Dispense de paiement des charges locatives d'un fonctionnaire logé par nécessité de service

14e législature

Question écrite n° 18993 de M. Jean Louis Masson (Moselle - NI)

publiée dans le JO Sénat du 26/11/2015 - page 2727

M. Jean Louis Masson demande à M. le ministre de l'intérieur si un fonctionnaire territorial occupant un logement de fonction accordé par nécessité absolue de service peut être dispensé, par l'exécutif de sa collectivité, du paiement des charges locatives de son logement.

Transmise au Ministère de l'intérieur



Réponse du Ministère de l'intérieur

publiée dans le JO Sénat du 29/12/2016 - page 5639

Dans la fonction publique territoriale, les conditions d'attribution d'un logement de fonction sont régies par les dispositions de l'article 21 de la loi n°  90-1067 du 28 novembre 1990. Pour l'exercice de cette compétence, les collectivités territoriales doivent se conformer au principe de parité avec les agents de la fonction publique de l'État dont s'inspire l'article 88 de la loi n°  84-53 du 26 janvier 1984 portant dispositions statutaires relatives à la fonction publique territoriale et aux décisions jurisprudentielles qui précisent que les collectivités ne peuvent attribuer à leurs agents des prestations venant en supplément de leur rémunération qui excéderaient celles auxquelles peuvent prétendre des agents de l'État occupant des emplois équivalents. (CE, 2 décembre 1994, Préfet de la région Nord-Pas-de-Calais, n°  147962 et CE, 25 septembre 2009, « Union fédérale des cadres des fonctions publiques – CFE-CGC », n°  318505).

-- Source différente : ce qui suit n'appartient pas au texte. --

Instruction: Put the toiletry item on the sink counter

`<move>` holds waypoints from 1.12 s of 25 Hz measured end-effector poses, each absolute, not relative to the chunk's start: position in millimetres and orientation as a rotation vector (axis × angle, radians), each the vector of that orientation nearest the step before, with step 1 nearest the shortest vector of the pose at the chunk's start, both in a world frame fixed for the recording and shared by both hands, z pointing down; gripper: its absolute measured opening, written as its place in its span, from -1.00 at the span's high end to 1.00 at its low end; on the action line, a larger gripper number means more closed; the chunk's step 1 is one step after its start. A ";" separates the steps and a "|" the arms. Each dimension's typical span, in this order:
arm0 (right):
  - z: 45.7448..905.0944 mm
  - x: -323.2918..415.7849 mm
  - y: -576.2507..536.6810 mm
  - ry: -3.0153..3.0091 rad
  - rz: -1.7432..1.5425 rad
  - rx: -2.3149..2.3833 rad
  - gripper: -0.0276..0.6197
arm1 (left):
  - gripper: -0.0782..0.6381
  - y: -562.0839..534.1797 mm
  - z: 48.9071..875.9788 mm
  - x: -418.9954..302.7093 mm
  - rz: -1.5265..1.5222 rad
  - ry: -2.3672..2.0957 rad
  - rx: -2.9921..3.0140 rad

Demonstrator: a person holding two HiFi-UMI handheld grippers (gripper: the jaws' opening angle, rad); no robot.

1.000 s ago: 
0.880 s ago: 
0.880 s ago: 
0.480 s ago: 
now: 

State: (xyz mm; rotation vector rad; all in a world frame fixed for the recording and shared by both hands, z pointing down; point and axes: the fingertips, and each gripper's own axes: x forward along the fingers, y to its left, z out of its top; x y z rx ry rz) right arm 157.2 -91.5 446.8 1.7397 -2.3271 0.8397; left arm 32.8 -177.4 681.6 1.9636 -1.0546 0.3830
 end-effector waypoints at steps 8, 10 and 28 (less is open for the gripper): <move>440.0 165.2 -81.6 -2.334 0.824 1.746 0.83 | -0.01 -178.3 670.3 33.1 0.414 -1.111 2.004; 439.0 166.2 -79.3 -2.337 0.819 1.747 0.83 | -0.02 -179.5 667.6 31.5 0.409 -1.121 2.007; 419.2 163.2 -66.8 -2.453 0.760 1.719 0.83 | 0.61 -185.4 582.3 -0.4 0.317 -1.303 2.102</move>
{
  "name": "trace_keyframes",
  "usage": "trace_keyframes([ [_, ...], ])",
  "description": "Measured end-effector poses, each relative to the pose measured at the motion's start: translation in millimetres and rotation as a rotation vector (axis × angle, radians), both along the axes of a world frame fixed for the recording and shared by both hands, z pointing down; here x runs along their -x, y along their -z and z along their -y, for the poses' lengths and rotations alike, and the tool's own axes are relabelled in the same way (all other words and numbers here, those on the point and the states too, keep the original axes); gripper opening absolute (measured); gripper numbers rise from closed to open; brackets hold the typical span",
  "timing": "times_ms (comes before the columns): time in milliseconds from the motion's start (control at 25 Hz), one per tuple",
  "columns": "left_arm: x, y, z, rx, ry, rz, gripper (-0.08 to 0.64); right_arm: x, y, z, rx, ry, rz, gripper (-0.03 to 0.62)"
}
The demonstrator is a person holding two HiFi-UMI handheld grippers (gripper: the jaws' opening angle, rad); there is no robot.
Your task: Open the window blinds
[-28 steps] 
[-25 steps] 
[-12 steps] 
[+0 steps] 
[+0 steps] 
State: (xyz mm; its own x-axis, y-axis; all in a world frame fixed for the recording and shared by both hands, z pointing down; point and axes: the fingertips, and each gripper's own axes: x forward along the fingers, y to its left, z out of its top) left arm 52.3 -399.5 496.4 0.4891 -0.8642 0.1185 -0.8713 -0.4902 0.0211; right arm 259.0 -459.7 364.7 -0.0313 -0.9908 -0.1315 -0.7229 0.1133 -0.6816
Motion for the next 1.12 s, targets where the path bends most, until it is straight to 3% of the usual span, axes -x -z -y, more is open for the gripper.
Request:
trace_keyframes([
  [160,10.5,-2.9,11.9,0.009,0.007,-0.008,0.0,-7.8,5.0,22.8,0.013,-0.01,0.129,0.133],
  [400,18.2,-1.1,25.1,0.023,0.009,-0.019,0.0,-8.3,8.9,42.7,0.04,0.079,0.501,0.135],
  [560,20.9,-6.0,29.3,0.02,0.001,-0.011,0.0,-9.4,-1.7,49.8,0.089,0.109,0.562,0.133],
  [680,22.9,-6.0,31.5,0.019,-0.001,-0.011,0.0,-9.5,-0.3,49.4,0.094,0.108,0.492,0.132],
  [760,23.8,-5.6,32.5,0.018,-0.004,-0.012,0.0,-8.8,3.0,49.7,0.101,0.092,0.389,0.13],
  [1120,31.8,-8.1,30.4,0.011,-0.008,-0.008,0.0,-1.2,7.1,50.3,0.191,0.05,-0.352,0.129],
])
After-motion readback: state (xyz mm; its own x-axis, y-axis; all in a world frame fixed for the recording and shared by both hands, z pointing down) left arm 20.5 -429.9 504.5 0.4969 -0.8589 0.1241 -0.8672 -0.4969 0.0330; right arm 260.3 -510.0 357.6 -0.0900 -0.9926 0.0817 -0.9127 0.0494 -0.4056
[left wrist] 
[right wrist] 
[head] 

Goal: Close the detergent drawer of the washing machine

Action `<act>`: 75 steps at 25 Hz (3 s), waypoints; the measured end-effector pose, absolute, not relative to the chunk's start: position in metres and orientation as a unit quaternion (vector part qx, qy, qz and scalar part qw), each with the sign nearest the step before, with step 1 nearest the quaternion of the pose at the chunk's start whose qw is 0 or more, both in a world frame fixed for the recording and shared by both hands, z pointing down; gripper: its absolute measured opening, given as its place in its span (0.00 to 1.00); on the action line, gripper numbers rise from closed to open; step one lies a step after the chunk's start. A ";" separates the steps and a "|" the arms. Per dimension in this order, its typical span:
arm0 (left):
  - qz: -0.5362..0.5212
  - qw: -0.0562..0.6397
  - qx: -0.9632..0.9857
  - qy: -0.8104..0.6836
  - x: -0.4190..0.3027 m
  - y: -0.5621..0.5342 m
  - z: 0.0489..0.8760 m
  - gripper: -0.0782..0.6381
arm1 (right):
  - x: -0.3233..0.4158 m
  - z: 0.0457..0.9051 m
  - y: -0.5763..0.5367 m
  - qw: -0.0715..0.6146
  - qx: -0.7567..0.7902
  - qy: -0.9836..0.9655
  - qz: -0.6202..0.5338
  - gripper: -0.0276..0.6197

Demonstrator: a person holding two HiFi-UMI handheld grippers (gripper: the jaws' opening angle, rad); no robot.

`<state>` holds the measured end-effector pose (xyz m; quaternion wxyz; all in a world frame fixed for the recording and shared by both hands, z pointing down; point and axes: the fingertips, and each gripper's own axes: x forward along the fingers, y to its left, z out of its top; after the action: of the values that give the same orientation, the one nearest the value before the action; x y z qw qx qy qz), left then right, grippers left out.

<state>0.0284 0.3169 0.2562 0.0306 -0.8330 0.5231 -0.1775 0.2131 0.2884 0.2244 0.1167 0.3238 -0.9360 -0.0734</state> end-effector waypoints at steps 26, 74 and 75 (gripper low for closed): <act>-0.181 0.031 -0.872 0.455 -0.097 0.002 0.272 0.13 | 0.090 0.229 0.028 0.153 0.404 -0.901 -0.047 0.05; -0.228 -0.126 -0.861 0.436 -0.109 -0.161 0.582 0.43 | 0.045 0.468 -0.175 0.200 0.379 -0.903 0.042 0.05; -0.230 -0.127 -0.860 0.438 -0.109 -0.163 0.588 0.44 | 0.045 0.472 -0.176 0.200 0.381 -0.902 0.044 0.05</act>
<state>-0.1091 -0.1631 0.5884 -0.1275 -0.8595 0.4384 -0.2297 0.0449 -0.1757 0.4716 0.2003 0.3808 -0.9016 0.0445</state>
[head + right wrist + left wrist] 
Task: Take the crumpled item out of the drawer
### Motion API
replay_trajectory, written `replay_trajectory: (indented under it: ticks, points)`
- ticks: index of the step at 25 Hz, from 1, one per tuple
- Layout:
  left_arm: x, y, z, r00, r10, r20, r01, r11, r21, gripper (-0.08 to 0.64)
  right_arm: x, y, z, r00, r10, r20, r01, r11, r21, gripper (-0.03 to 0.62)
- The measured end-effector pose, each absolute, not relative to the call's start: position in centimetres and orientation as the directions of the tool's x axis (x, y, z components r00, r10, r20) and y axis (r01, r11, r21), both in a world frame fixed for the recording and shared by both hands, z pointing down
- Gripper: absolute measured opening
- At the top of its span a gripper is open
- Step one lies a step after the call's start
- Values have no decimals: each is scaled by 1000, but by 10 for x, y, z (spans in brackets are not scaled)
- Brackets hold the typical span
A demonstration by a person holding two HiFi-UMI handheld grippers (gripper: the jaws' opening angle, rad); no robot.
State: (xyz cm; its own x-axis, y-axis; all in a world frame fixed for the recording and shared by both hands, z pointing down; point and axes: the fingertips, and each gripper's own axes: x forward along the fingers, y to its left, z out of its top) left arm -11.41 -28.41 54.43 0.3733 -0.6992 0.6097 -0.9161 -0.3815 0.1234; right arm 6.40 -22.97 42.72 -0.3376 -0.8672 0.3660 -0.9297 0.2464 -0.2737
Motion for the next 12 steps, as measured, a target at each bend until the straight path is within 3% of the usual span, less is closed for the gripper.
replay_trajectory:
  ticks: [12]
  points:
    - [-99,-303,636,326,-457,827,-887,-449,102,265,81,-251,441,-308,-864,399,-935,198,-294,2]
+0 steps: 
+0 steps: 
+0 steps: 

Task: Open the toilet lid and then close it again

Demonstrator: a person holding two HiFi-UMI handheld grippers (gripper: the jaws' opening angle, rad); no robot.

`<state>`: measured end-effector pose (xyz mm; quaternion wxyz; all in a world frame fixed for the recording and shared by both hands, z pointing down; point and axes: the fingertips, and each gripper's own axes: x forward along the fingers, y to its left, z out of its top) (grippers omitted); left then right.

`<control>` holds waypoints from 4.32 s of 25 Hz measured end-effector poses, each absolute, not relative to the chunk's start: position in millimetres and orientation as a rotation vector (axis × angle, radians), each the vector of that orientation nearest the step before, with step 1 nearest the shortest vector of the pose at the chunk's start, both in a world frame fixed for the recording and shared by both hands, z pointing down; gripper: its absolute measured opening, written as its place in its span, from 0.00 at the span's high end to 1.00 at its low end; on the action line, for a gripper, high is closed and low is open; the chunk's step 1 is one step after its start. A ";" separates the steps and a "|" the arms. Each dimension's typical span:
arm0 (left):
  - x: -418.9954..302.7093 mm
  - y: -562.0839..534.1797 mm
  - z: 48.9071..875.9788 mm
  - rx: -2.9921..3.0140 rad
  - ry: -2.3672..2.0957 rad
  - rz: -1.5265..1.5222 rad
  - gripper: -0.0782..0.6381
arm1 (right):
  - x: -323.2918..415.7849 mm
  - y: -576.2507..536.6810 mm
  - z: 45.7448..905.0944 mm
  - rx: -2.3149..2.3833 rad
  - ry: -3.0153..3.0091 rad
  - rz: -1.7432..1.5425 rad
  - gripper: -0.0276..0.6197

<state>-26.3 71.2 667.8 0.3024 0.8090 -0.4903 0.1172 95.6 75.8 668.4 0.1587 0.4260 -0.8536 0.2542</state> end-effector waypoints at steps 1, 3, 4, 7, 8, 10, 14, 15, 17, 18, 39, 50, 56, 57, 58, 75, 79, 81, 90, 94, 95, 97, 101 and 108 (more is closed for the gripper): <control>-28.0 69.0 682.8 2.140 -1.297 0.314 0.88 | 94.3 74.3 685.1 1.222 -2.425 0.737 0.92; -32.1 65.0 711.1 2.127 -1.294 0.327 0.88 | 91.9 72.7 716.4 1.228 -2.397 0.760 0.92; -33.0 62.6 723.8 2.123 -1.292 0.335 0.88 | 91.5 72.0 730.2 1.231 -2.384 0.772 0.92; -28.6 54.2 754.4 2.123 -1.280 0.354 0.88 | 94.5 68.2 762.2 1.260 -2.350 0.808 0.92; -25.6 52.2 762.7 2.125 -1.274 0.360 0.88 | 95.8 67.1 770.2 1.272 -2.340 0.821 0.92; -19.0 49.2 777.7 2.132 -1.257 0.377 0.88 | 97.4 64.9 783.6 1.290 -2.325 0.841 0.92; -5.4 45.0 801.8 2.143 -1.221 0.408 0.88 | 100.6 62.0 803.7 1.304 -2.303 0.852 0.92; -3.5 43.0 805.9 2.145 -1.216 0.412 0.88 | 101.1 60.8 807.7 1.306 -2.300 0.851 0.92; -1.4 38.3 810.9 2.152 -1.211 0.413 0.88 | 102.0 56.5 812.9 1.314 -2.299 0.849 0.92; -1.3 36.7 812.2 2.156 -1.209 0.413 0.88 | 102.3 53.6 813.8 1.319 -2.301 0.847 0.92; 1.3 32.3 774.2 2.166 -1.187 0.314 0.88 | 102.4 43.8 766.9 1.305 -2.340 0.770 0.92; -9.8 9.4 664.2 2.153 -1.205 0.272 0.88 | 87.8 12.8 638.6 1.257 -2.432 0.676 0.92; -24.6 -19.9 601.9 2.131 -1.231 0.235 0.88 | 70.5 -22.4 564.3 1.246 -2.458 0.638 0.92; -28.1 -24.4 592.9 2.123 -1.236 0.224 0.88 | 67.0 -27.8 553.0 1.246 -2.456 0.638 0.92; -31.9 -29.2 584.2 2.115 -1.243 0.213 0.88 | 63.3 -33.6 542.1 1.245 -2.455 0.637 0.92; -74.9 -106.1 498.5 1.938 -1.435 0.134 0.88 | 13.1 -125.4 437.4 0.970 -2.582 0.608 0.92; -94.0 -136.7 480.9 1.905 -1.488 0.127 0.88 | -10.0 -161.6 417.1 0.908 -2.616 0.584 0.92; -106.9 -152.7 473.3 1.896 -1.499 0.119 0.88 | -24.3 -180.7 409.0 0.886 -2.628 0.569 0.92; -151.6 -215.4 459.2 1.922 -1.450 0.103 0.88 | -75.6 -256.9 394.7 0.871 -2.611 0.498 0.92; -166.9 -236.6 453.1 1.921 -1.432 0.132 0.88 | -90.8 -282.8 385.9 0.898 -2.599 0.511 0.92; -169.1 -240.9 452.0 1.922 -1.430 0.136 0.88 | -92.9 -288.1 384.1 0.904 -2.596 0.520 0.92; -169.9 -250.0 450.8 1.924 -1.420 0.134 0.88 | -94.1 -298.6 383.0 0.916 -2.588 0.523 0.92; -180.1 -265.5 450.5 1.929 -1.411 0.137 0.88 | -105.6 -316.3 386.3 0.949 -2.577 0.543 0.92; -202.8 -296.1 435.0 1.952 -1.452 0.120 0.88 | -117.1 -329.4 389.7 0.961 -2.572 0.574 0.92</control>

En application du principe de parité avec la fonction publique de l'État, les dispositions du décret n°  2012-752 du 9 mai 2012 sont applicables aux agents des collectivités territoriales qui bénéficient d'une concession de logement par nécessité absolue de service. Ils doivent supporter l'ensemble des réparations locatives et des charges locatives afférentes au logement qu'ils occupent. Certains personnels continuent toutefois à bénéficier de dispositions spécifiques reposant sur des règles particulières qui ne sont pas affectées par le décret du 9 mai 2012 tels que les titulaires de certains emplois de direction et les collaborateurs de cabinet qui ont des qualifications équivalentes aux hauts fonctionnaires (article 10 du décret n°  2012-752) occupant certains types d'emplois (sous-préfets et préfets sur un poste territorial ainsi que conseillers d'administration de l'intérieur et de l'outre-mer chargés des fonctions de sous-préfet d'arrondissement ou de sous-préfet chargé de mission ou chargés des fonctions de directeur de cabinet en préfecture), les personnels techniciens, ouvriers et de service logés dans les établissements publics locaux d'enseignement (art. R. 216-4 à R. 216-19 du code de l'éducation) et les personnels territoriaux de santé qui ont des contraintes spécifiques identiques à ceux de la fonction publique hospitalière visés par le décret n°  2010-30 du 8 janvier 2010.